(Records contained in a dataset)
----
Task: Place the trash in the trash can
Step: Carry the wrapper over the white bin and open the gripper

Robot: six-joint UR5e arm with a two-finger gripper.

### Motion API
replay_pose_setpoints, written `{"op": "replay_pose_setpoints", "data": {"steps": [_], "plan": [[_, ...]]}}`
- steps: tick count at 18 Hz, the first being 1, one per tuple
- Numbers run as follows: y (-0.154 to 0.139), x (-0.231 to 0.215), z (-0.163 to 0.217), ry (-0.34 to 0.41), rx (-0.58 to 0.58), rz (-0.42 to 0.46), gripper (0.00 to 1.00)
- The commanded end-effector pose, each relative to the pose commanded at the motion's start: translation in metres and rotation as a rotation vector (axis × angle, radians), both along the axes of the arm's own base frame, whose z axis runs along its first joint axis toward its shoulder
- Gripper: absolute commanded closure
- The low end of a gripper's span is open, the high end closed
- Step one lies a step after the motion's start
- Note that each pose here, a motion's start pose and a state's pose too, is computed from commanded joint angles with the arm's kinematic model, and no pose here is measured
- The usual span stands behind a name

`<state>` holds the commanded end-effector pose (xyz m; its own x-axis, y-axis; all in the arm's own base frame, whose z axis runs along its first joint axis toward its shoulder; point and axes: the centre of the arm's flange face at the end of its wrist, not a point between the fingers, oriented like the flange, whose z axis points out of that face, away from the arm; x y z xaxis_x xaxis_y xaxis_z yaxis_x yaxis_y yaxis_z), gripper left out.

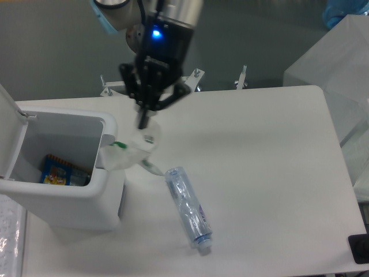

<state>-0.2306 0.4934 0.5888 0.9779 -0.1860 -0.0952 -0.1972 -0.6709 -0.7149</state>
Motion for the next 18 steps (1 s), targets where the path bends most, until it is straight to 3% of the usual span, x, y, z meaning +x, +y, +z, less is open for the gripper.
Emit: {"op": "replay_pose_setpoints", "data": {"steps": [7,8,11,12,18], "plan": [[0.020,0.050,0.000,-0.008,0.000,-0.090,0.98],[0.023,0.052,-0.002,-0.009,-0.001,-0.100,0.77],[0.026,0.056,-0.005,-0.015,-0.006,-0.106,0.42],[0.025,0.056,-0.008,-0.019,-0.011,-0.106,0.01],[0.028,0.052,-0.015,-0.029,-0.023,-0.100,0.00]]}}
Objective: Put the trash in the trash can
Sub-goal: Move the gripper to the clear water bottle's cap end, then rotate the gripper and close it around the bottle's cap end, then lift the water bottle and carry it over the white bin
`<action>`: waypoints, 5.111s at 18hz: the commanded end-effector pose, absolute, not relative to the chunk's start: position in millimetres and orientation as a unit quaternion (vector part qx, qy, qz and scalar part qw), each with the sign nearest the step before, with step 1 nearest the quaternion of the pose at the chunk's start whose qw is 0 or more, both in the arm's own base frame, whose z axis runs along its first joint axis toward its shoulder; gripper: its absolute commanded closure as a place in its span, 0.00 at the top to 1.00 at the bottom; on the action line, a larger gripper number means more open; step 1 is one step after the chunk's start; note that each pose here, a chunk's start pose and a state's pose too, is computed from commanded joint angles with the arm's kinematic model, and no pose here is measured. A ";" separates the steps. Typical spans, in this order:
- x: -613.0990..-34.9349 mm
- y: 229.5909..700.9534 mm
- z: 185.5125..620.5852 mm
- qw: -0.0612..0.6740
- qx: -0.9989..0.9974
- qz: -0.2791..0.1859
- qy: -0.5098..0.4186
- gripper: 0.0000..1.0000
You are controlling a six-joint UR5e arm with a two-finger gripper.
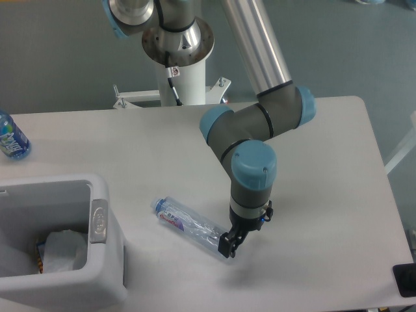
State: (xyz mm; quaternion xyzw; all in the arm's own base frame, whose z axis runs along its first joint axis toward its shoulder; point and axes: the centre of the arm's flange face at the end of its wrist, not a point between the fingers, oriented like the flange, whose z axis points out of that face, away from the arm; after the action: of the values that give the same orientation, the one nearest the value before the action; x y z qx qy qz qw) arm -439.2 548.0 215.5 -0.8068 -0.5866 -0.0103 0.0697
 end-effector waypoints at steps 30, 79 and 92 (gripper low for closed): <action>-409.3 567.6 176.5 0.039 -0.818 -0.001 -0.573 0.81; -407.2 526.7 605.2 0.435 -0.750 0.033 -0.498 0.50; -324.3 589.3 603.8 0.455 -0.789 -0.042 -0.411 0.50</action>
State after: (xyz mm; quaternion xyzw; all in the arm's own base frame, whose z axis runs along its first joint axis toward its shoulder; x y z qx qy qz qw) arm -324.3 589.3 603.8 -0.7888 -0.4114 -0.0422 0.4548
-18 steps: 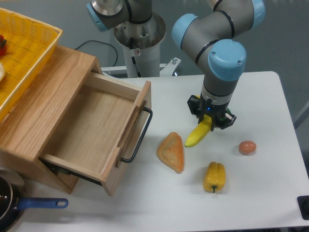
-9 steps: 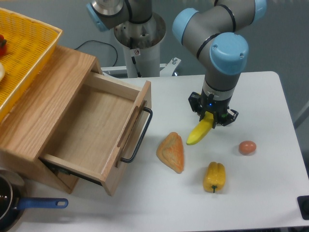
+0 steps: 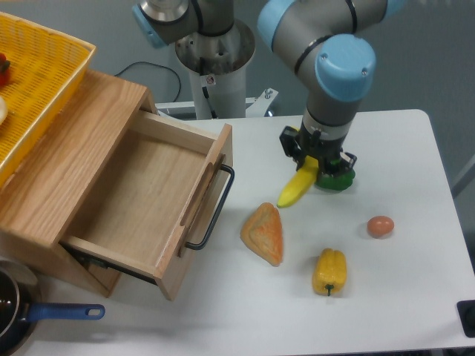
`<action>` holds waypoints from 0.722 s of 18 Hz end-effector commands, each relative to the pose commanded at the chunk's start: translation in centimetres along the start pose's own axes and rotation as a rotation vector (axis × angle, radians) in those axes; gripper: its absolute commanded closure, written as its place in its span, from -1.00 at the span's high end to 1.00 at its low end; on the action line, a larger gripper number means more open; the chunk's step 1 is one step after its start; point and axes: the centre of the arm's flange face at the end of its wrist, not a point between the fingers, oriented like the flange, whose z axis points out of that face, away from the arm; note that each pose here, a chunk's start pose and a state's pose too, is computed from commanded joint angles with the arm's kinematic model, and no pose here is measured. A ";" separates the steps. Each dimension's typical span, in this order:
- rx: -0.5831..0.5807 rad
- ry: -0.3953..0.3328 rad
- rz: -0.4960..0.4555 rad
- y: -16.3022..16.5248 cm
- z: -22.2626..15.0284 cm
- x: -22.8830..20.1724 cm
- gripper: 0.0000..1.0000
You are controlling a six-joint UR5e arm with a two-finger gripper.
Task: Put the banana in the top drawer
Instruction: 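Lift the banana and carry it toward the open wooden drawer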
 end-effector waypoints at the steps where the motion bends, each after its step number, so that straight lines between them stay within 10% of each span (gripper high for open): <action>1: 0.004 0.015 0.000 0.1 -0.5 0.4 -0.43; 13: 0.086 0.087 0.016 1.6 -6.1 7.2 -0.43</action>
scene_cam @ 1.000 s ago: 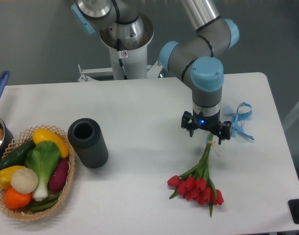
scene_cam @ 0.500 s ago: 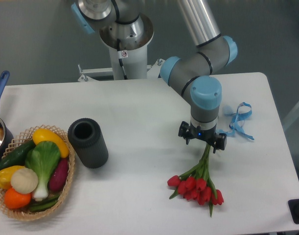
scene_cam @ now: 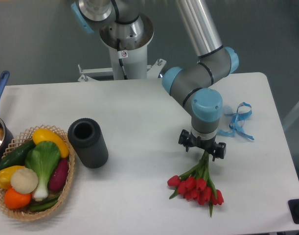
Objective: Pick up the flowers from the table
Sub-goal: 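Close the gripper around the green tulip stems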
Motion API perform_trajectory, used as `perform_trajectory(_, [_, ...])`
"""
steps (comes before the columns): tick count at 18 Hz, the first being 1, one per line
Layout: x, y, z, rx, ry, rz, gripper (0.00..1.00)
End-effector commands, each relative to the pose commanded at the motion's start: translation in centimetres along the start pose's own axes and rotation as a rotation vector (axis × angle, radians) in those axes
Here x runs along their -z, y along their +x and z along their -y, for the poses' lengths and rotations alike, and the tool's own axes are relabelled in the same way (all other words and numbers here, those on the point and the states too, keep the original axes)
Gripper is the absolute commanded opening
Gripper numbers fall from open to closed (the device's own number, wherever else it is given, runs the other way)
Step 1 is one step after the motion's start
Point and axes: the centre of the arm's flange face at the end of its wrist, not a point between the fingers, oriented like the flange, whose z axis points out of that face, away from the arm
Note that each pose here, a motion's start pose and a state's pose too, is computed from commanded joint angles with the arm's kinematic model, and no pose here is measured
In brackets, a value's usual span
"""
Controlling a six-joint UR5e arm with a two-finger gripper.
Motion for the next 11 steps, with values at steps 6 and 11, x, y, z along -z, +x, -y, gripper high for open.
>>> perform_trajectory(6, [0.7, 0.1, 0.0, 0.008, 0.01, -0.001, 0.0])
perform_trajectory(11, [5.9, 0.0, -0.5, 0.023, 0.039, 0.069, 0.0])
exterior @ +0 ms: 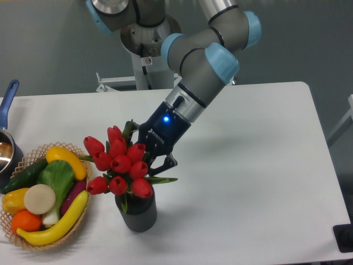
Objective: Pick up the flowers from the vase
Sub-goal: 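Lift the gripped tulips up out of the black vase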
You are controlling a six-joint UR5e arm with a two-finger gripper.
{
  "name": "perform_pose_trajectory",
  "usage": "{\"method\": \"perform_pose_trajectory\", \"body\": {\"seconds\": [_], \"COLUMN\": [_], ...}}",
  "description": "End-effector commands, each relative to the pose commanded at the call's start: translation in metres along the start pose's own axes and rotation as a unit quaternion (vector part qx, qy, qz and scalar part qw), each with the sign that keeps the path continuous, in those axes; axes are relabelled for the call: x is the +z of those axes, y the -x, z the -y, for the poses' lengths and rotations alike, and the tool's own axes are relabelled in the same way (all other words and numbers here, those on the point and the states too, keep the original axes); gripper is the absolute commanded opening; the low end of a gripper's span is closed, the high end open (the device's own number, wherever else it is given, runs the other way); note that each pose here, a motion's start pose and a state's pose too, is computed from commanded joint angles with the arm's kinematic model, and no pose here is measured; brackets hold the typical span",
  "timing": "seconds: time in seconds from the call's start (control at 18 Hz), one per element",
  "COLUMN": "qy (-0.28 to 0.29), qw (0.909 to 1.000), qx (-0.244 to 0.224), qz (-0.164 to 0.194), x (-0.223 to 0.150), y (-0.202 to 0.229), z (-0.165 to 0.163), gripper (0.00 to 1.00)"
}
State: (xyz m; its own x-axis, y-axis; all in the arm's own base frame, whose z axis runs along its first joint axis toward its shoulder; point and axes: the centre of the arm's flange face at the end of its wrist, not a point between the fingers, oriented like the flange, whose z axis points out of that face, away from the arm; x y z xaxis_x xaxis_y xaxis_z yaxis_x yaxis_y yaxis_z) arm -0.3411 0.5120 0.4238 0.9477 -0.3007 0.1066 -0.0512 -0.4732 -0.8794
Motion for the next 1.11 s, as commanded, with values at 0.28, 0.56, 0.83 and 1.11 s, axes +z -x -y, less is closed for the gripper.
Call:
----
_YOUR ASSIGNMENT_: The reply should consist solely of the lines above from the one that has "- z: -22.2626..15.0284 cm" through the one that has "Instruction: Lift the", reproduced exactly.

_EXERCISE RESULT_:
- z: -22.2626..15.0284 cm
- x: -22.8830..20.1724 cm
- gripper: 0.0000..1.0000
You are controlling a six-joint UR5e arm with a two-finger gripper.
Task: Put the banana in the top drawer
Instruction: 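Lift the banana and carry it toward the open wooden drawer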

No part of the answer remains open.